■ TASK DIRECTIONS
Every line in the listing that holds "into" counts once; state the total and nothing more.

■ PROVIDED INFORMATION

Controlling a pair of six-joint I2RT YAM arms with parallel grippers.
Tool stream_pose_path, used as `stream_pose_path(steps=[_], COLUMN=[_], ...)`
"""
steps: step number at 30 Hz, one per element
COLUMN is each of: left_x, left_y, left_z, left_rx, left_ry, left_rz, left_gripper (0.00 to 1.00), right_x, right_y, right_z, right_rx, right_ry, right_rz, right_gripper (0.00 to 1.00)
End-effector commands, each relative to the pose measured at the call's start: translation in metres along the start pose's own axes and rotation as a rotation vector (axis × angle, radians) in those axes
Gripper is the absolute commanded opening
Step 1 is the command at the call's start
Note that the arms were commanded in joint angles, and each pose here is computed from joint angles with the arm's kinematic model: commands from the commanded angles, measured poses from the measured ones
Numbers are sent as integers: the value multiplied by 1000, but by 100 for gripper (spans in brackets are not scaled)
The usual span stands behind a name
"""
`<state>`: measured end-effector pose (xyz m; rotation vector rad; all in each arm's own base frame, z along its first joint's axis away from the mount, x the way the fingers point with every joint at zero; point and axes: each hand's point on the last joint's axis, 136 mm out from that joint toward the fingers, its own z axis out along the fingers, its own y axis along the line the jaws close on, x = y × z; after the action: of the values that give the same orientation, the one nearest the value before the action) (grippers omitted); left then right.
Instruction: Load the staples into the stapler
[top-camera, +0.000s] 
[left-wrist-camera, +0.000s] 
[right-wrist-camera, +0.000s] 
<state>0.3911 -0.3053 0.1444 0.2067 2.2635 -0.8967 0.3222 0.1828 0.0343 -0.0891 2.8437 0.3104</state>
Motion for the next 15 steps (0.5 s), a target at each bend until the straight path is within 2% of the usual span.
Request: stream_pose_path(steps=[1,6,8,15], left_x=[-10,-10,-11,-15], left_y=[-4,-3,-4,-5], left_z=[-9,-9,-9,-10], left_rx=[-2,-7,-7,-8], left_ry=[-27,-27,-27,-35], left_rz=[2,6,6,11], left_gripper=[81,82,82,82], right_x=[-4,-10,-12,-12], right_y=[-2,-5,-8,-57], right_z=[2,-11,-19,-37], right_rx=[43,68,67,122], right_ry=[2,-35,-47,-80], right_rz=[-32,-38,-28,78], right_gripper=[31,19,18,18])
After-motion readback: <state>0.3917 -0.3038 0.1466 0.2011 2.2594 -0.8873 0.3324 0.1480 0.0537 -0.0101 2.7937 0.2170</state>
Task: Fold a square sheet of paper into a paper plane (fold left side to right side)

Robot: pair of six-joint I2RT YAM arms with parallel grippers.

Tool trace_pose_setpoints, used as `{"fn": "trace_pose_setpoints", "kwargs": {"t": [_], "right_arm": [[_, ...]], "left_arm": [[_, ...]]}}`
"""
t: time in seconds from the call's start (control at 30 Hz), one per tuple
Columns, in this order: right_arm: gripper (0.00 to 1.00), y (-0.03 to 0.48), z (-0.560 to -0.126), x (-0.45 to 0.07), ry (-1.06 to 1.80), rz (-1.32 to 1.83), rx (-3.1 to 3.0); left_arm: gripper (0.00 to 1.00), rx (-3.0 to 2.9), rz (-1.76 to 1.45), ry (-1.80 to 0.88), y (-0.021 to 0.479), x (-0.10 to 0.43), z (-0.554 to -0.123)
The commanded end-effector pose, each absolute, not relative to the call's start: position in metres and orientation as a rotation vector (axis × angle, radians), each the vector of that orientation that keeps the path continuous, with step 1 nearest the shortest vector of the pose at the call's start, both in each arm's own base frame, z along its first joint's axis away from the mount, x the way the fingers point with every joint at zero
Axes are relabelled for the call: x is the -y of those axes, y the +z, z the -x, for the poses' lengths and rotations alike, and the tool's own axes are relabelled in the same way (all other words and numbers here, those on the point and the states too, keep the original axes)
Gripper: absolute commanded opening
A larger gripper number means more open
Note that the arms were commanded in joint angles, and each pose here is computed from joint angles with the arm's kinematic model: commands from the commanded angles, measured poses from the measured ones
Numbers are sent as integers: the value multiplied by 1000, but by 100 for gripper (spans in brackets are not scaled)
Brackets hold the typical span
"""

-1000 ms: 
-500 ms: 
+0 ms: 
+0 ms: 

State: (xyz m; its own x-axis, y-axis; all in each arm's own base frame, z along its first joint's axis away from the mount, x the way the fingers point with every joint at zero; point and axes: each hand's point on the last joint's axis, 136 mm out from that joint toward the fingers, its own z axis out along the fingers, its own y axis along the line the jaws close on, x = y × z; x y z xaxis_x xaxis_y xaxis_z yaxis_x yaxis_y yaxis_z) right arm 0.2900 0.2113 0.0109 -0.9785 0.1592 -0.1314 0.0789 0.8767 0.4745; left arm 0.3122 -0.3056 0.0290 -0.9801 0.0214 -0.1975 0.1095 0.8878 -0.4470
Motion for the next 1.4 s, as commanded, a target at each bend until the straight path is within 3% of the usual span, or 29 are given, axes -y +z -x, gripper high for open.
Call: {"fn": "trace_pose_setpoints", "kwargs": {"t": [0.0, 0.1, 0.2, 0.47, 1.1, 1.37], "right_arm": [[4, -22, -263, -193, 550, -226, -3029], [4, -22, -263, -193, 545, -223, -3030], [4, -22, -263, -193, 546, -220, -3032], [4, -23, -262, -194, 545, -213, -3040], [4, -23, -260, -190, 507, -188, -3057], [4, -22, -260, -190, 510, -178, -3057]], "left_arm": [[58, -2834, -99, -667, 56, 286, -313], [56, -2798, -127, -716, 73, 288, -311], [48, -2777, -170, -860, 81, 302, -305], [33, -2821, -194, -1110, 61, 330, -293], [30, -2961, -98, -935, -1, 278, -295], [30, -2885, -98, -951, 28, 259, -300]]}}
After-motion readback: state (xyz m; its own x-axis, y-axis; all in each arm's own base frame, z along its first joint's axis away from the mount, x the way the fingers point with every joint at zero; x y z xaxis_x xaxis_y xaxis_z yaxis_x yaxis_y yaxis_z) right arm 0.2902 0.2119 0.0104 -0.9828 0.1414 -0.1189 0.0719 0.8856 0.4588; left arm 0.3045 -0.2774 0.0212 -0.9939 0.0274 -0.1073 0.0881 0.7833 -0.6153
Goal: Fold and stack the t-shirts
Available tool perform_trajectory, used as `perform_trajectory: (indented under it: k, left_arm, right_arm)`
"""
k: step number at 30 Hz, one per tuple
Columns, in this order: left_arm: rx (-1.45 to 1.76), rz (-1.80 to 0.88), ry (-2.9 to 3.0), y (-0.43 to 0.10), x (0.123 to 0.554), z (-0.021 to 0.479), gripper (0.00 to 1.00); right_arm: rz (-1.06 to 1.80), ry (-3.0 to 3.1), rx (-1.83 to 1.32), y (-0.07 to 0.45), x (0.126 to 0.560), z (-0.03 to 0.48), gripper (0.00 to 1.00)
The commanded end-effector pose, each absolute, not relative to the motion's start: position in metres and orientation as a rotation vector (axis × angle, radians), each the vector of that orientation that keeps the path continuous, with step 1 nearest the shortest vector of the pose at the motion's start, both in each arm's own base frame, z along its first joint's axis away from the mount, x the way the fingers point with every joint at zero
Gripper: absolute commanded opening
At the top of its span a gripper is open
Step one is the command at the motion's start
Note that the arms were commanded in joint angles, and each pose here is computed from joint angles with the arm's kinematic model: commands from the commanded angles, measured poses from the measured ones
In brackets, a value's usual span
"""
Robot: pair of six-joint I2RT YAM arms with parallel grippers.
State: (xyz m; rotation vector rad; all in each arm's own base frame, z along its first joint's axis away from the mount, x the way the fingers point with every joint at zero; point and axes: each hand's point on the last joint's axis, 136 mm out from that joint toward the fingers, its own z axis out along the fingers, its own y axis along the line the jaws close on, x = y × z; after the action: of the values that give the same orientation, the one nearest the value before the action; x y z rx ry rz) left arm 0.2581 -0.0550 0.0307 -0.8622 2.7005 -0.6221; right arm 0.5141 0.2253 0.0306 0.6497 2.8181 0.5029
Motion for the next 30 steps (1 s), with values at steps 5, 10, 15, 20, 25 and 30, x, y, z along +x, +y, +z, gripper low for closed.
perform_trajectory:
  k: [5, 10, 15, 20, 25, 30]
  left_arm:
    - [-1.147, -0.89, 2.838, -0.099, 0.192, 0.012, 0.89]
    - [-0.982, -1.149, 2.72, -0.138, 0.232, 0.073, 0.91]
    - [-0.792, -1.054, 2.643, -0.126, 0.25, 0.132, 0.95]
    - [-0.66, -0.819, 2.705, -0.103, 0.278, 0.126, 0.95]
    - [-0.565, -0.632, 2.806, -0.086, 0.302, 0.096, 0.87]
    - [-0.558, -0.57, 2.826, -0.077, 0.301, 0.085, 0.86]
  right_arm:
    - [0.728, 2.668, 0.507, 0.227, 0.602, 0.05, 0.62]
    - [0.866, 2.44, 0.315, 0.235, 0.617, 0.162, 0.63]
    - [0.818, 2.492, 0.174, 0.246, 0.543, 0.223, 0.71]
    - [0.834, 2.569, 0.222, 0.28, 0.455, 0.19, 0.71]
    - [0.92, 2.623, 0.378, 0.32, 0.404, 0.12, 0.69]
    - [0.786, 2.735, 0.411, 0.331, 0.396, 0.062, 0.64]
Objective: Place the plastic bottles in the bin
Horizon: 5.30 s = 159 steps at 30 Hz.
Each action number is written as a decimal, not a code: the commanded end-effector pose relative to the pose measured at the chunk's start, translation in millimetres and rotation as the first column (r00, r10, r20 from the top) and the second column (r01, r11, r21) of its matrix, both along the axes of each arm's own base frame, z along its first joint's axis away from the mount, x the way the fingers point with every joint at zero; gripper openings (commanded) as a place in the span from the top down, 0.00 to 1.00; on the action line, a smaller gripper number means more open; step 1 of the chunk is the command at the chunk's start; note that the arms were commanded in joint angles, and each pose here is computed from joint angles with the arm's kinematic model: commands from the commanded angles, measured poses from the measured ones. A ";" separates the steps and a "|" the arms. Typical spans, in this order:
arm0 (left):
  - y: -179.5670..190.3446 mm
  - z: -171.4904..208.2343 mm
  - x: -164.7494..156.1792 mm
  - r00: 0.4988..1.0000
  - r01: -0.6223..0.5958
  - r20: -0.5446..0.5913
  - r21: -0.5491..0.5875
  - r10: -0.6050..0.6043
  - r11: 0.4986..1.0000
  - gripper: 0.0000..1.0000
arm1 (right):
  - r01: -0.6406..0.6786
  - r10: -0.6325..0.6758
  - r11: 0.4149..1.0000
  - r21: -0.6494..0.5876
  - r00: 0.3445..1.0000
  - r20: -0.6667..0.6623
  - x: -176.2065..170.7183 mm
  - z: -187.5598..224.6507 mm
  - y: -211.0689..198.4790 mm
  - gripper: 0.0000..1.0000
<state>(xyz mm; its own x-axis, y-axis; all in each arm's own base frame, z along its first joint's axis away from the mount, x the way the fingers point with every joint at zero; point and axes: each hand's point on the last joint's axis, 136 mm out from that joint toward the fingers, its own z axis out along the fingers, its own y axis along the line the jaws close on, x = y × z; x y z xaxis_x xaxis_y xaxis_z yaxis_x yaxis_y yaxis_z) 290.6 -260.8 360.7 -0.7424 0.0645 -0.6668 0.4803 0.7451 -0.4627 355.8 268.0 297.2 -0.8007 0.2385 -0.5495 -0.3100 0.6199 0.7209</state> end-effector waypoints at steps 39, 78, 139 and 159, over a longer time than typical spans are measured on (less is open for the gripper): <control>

■ THE COMPLETED TASK
2